Page 21 of Wolves of the Calla


  But something's wrong with it, he thought.

  There was a jagged dissonance buried in the hum, like bits of broken glass. There was a nasty flickering purple glare in its hot heart, some cold light that did not belong there.

  "There are two hubs of existence," he heard Roland say. "Two!" Like Jake, he could have been a thousand miles away. "The Tower . . . and the rose. Yet they are the same."

  "The same," Jake agreed. His face was painted with brilliant light, dark red and bright yellow. Yet Eddie thought he could see that other light, as well--a flickering purple reflection like a bruise. Now it danced on Jake's forehead, now on his cheek, now it swam in the well of his eye; now gone, now reappearing at his temple like the physical manifestation of a bad idea.

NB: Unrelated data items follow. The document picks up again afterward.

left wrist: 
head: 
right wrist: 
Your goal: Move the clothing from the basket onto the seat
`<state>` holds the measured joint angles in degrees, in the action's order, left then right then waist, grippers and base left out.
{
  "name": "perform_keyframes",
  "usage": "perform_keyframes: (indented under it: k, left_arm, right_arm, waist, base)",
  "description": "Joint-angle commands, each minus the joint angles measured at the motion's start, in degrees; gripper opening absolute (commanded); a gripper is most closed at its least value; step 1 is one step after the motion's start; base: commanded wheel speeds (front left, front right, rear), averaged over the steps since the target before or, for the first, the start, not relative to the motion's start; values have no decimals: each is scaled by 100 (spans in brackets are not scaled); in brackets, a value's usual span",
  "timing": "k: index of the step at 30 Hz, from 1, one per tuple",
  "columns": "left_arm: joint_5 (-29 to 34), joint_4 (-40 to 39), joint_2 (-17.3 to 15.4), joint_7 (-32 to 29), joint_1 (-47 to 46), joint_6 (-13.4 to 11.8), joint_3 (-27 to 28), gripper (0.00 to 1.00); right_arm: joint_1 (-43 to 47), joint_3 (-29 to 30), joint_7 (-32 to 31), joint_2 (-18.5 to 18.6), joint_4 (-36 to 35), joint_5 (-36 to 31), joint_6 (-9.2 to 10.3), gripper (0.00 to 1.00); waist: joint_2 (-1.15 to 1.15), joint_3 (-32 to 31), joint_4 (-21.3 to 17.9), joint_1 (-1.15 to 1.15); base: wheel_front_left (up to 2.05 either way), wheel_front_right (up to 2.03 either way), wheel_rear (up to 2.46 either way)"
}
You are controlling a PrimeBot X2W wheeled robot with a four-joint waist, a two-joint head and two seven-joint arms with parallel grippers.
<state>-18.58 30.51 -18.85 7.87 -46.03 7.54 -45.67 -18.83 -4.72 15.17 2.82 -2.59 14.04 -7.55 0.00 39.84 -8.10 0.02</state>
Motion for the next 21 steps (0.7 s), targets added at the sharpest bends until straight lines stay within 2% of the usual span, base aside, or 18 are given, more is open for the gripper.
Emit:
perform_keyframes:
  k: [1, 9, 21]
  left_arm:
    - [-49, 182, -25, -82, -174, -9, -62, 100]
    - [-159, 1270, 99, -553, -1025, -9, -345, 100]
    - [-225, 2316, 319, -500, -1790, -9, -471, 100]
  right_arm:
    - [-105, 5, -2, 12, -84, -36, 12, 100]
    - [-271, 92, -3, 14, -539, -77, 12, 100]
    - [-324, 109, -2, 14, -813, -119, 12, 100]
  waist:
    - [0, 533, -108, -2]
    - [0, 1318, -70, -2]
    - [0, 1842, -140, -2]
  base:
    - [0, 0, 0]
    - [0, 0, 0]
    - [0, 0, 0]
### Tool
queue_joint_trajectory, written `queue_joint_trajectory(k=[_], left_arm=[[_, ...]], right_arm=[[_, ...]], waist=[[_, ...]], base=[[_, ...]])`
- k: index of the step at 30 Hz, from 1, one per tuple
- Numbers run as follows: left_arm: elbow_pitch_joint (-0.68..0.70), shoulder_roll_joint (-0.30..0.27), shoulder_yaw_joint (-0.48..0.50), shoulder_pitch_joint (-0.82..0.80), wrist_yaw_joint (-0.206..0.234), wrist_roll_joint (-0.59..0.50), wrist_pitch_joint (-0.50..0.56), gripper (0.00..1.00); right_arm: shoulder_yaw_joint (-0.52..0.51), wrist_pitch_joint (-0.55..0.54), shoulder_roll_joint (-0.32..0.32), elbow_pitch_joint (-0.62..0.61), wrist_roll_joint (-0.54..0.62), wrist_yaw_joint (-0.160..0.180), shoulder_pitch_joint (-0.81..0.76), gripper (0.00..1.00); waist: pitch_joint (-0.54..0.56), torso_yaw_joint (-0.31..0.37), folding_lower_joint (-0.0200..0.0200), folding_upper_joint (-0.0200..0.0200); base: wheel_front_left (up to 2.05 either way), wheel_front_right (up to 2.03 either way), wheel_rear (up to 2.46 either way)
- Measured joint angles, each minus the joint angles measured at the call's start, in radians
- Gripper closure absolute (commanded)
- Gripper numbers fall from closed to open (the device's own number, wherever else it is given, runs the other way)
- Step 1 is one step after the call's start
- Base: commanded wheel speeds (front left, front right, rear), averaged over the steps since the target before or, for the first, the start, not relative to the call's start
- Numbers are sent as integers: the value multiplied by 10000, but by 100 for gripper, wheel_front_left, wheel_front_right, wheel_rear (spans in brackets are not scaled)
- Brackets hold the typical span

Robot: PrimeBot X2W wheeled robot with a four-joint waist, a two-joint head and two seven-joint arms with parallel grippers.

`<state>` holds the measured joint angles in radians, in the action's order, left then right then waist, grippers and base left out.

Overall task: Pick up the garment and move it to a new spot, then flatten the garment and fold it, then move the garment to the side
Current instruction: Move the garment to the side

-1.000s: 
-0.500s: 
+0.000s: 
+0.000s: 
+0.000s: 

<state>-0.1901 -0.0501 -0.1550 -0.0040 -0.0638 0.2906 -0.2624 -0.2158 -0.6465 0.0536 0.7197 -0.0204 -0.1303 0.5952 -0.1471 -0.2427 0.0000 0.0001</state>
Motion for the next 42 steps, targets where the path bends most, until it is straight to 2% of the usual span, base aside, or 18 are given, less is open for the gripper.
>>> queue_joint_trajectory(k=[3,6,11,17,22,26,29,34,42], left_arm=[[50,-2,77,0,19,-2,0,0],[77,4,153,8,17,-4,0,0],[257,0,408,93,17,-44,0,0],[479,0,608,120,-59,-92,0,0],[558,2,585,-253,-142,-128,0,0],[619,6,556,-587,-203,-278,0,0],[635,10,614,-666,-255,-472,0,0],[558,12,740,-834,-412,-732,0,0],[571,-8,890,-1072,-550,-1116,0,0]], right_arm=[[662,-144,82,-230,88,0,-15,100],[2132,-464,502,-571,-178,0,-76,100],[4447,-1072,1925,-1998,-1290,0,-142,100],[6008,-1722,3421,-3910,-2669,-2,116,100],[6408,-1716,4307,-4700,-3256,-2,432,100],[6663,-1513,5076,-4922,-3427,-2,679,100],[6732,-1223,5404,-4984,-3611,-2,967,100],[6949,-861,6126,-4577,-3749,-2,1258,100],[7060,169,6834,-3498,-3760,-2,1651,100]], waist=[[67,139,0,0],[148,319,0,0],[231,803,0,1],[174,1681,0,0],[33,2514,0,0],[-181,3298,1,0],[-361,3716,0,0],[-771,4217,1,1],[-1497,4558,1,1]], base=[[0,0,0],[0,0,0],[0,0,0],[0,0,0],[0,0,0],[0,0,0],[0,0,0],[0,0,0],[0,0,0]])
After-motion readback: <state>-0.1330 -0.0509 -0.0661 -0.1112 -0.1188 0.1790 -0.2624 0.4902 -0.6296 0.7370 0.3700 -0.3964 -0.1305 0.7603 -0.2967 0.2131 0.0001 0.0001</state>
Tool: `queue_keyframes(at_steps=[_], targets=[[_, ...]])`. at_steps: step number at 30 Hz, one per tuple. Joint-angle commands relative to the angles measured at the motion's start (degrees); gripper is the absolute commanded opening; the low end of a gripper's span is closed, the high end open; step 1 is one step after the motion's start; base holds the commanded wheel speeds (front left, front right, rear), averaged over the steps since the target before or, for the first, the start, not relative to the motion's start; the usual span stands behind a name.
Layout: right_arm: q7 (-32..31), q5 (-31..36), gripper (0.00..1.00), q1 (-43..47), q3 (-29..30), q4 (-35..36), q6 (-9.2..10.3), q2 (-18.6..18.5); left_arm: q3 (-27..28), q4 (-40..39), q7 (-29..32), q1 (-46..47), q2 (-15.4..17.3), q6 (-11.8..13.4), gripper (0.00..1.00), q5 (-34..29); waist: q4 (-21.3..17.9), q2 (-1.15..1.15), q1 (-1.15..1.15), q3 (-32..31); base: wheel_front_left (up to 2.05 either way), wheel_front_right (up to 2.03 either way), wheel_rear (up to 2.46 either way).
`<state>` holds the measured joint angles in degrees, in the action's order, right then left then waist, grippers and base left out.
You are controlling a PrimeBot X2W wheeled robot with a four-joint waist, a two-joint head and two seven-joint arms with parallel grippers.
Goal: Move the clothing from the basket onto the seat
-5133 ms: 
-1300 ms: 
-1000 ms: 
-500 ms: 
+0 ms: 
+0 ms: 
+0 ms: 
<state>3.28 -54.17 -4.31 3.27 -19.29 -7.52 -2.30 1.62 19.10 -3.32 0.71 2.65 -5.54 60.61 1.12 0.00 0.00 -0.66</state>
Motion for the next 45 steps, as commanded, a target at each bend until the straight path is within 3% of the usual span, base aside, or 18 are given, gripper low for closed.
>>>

  "What's wrong with it?" Eddie heard himself ask, but there was no answer. Not from Roland or Jake, not from the rose.

  Jake raised one finger and began to count. Counting petals, Eddie saw. But there was really no need to count. They all knew how many petals there were.

  "We must have this patch," Roland said. "Own it and then protect it. Until the Beams are reestablished and the Tower is made safe again. Because while the Tower weakens, this is what holds everything together. And this is weakening, too. It's sick. Do you feel it?"

  Eddie opened his mouth to say of course he felt it, and that was when Susannah began to scream. A moment later Oy joined his voice to hers, barking wildly.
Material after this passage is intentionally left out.